##### Dataset extract #####

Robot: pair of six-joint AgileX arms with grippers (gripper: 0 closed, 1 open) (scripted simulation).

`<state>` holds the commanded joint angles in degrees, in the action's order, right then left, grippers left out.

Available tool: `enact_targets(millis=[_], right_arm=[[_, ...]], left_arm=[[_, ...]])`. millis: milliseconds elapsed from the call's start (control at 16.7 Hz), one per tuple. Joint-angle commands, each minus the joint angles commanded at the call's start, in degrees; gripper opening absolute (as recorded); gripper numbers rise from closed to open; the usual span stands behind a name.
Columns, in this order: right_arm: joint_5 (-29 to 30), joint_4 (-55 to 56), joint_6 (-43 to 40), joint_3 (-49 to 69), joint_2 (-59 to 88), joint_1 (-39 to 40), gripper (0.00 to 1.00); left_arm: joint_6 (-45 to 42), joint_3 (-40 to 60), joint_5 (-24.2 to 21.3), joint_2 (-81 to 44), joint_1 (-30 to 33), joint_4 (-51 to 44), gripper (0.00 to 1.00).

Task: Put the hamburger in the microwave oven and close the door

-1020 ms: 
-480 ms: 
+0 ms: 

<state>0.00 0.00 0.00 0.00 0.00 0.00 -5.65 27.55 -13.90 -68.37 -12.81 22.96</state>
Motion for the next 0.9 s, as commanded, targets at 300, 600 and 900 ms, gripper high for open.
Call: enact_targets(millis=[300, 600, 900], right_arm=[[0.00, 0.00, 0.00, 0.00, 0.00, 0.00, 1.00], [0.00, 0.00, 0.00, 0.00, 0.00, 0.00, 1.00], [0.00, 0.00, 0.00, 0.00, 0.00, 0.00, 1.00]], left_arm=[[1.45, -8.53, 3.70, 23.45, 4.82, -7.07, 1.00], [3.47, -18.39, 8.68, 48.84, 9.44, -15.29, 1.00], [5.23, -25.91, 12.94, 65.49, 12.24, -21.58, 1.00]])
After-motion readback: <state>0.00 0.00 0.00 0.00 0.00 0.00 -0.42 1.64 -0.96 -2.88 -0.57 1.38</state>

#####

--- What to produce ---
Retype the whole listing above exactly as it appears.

--- Solution ---
Robot: pair of six-joint AgileX arms with grippers (gripper: 0 closed, 1 open) (scripted simulation).

`<state>` holds the commanded joint angles in degrees, in the action's order, right then left, grippers left out.

Available tool: `enact_targets(millis=[_], right_arm=[[_, ...]], left_arm=[[_, ...]])`. millis: milliseconds elapsed from the call's start (control at 16.7 Hz), one per tuple. Joint-angle commands, each minus the joint angles commanded at the call's start, in degrees; gripper opening absolute (as recorded); gripper numbers rise from closed to open; the usual span stands behind a name.
Columns, in this order: right_arm: joint_5 (-29 to 30), joint_4 (-55 to 56), joint_6 (-43 to 40), joint_3 (-49 to 69), joint_2 (-59 to 88), joint_1 (-39 to 40), gripper (0.00 to 1.00); left_arm: joint_6 (-45 to 42), joint_3 (-40 to 60), joint_5 (-24.2 to 21.3), joint_2 (-81 to 44), joint_1 (-30 to 33), joint_4 (-51 to 44), gripper (0.00 to 1.00).

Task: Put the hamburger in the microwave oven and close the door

-1020 ms: 
-480 ms: 
+0 ms: 

<state>0.00 0.00 0.00 0.00 0.00 0.00 -5.65 27.55 -13.90 -68.37 -12.81 22.96</state>
Motion for the next 0.9 s, as commanded, targets at 300, 600 and 900 ms, gripper high for open.
Call: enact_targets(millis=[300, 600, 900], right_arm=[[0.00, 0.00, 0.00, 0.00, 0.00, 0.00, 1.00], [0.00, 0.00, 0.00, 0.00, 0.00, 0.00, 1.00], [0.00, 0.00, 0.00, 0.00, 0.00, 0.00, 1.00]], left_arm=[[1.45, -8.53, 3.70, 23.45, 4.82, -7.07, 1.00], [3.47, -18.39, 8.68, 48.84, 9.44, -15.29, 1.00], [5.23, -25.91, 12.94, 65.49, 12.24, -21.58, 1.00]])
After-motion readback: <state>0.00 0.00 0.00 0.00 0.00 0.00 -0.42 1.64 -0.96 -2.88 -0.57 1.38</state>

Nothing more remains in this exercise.